Most textbook publishers develop instructional materials for students to use in conjunction with their textbooks, including slide deck presentations, test banks, and interactive content. These materials can be a lifesaver when faculty members are looking for materials to include in their online courses. They’re typically already in a digital format and tend to integrate well with many learning management systems. However, course writers must carefully consider how students in the classroom will use these materials and must ensure that their use doesn’t take away from the goals of the course. When used correctly, publisher-created materials can be a great resource in the online classroom environment.
Maintain Instructor Presence in the Course
Remember: Your students see you as the subject matter expert for the course. They’re not nearly as interested in the textbook author’s opinions and perspectives as they are in your thoughts on the course materials. Never allow publisher-made materials to be the meat of your course! Publisher materials are designed to supplement the personal touch that only a faculty member can bring to the class. When you design an online course, the primary teaching materials should be those materials that you have personally developed.

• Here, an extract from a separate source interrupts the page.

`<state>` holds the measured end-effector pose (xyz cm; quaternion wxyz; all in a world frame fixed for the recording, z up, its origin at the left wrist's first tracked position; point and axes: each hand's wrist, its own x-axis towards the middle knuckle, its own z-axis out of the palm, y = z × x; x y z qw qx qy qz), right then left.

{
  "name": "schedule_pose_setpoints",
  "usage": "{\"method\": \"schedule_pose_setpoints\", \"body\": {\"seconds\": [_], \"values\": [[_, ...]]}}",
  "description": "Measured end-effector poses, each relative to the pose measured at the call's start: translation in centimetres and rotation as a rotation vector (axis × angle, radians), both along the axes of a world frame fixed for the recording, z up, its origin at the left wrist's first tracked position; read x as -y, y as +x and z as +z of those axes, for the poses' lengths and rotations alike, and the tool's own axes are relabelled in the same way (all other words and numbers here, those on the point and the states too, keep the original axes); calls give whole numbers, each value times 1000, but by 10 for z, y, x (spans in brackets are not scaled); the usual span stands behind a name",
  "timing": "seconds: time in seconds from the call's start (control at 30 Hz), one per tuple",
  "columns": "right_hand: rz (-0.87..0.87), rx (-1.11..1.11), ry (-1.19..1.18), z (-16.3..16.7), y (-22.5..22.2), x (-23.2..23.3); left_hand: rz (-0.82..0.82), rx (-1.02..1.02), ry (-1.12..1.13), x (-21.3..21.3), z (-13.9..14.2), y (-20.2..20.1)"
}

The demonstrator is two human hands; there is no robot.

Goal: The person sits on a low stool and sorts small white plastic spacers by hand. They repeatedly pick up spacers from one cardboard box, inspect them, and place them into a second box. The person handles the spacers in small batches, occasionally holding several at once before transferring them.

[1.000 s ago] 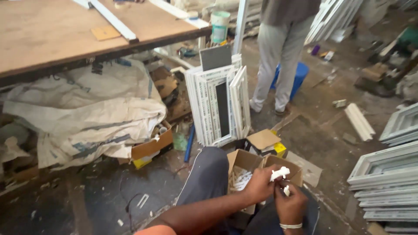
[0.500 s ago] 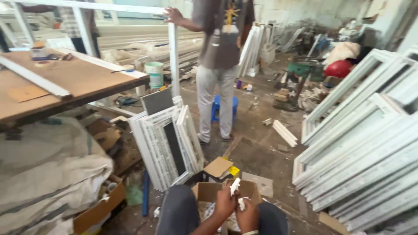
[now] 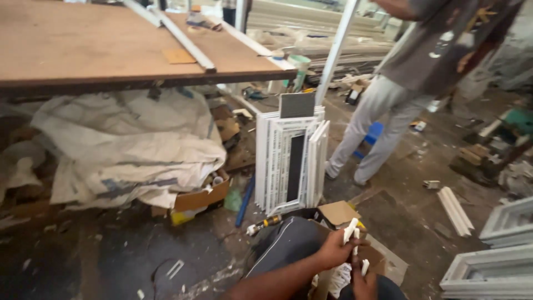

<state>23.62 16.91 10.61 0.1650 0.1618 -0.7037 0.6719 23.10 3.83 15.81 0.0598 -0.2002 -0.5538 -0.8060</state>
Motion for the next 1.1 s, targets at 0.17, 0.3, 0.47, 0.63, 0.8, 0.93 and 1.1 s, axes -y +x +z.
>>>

Ensure Alignment of Publisher Materials
As always, consider the course design triangle when evaluating the alignment of any course materials, including those developed by publishers. You’ll want to verify that publisher materials align with both your course assessments and your learning objectives. Publisher materials are typically designed to align with outcomes that specific chapters of the textbook address. These outcomes may or may not align with the learning objectives for your course. Before you include slide deck presentations, test questions, or interactive elements from textbook publishers, it’s important to evaluate how they align with your specific course. Some materials may not be a good fit based on the goals for the class that you are teaching.
When you do decide to add a publisher-designed element to your course, take the time to explain to your students how the added activity helps improve their learning. The tenets of “review, preview, and motivate” remain true even when publisher materials are integrated into a class. For example, you can use publisher materials as an opportunity to review a topic or idea that you have previously presented. Let students know that the publisher materials explain the same topic in a different way. Some students may benefit from hearing both explanations.
Verify Accessibility of Publisher Materials
Also be sure to consider the accessibility of publisher-developed materials before you integrate them into your course. Some materials may not adhere to Web content accessibility guidelines, or may not be useable when students require a screen reader or other assistive device to access the online course environment. If possible, consider contacting the publisher directly and inquiring about the accessibility of materials that you’re planning to add to your course. This is an important step when considering the use of publisher content and can be easily overlooked.
Potential Pitfalls When Using Publisher Materials
It’s certainly tempting to continue using publisher materials even after the textbook is no longer a required resource for the class. Unfortunately, this is not a good practice for a couple of different reasons. First, the old text resources and the newer resources will likely not align in terms of chapters. Because most publisher content is organized according to chapter, this can cause a lot of confusion for students. Second, most publishers allow the use of their instructional materials only when the text is a required resource for the course. Using publisher materials for a textbook that isn’t required may subject the school to legal problems.
In closing, when designing an online class, faculty members should keep in mind that students tend to be most interested in the instructor’s perspective on the class material and not in the textbook author’s opinion. Use publisher materials to review topics that you have already discussed, and make sure they align with assessments and course-level learning objectives. Finally, evaluate whether publisher materials adhere to accessibility guidelines to ensure that they are available to all students in a course regardless of disability. When used correctly, publisher materials can be a great addition to the online classroom.